Return the data exactly, but only from the line containing "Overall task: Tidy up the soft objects" through its last line.

+-------+

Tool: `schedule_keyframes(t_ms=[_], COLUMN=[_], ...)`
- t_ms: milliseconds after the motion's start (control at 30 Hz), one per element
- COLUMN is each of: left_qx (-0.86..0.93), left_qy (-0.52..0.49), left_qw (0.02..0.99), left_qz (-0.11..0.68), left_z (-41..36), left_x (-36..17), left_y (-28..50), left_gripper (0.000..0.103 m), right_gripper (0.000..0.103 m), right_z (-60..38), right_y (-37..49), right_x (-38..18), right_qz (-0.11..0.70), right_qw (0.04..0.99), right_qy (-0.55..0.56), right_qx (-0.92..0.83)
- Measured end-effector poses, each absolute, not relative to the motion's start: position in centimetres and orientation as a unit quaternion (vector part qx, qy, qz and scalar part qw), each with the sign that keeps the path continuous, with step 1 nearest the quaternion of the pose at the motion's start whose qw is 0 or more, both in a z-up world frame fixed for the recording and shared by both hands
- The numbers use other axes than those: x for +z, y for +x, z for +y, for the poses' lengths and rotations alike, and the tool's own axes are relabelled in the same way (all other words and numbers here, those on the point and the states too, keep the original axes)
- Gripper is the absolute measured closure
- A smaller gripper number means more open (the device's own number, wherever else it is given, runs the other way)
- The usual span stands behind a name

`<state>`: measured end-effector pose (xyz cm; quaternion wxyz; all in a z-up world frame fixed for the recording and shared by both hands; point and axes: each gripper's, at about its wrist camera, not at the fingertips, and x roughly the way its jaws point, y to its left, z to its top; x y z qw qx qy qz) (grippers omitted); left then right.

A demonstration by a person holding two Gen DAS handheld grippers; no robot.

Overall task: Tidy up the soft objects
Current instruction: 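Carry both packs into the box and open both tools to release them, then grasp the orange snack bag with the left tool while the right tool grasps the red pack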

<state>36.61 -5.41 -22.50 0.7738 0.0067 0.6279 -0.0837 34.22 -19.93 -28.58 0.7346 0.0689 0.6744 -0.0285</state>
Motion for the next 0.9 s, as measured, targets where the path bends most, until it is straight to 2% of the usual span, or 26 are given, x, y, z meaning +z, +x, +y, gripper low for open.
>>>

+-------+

--- EXPECTED ANSWER ---
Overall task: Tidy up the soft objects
Current instruction: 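Carry both packs into the box and open both tools to release them, then grasp the orange snack bag with the left tool while the right tool grasps the red pack
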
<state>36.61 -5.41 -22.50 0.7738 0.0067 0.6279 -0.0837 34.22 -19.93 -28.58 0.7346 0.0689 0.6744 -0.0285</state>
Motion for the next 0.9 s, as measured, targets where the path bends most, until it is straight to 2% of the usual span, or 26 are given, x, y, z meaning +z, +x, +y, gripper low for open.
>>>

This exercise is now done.